Wilds Roy, Kauffman Stuart A, Glass Leon
Department of Mathematics and Statistics, McGill University, 805 Sherbrooke St. West, Montreal, Quebec H3A 2K6, Canada.
Chaos. 2008 Sep;18(3):033109. doi: 10.1063/1.2962223.
We study the evolution of complex dynamics in a model of a genetic regulatory network.
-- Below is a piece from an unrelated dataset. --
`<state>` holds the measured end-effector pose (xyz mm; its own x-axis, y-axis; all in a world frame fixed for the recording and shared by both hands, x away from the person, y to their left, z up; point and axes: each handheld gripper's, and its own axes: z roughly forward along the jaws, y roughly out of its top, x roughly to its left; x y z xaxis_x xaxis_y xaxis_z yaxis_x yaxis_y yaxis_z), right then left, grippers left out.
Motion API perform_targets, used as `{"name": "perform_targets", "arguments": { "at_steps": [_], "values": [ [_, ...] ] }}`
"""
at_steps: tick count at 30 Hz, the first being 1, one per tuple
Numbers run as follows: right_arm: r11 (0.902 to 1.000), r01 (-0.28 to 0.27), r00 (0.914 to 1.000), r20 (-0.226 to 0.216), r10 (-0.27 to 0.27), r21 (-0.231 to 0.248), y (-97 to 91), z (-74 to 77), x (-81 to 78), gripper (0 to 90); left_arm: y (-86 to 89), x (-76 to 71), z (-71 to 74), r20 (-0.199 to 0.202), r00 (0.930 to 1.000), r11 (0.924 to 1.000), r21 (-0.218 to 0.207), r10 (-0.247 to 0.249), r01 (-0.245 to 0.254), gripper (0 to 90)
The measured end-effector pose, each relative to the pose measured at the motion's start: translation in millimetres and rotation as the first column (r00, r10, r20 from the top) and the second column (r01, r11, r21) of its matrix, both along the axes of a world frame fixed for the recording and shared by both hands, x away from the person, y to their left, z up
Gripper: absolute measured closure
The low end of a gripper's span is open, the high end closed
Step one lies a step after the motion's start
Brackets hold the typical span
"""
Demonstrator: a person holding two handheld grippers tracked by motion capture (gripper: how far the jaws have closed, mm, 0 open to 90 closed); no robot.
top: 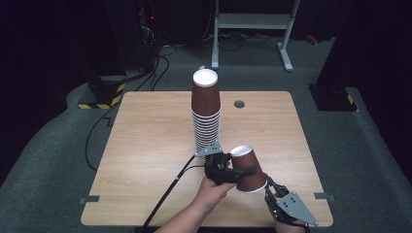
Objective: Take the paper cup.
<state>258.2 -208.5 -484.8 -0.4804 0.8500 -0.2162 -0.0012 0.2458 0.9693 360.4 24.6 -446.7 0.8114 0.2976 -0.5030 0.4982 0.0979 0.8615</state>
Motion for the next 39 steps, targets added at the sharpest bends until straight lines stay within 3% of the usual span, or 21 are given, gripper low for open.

The fitness is associated with the topological entropy in a class of piecewise linear equations, and the mutations are associated with changes in the logical structure of the network. We compare hill climbing evolution, in which only mutations that increase the fitness are allowed, with neutral evolution, in which mutations that leave the fitness unchanged are allowed. The simple structure of the fitness landscape enables us to estimate analytically the rates of hill climbing and neutral evolution. In this model, allowing neutral mutations accelerates the rate of evolutionary advancement for low mutation frequencies. These results are applicable to evolution in natural and technological systems.
我们研究了遗传调控网络模型中复杂动力学的演变。适应度与一类分段线性方程中的拓扑熵相关,而突变与网络的逻辑结构变化相关。我们将只允许增加适应度的突变的爬山进化与允许适应度不变的突变的中性进化进行了比较。适应度景观的简单结构使我们能够通过分析估计爬山进化和中性进化的速率。在这个模型中,对于低突变频率,允许中性突变会加速进化进程的速率。这些结果适用于自然系统和技术系统中的进化。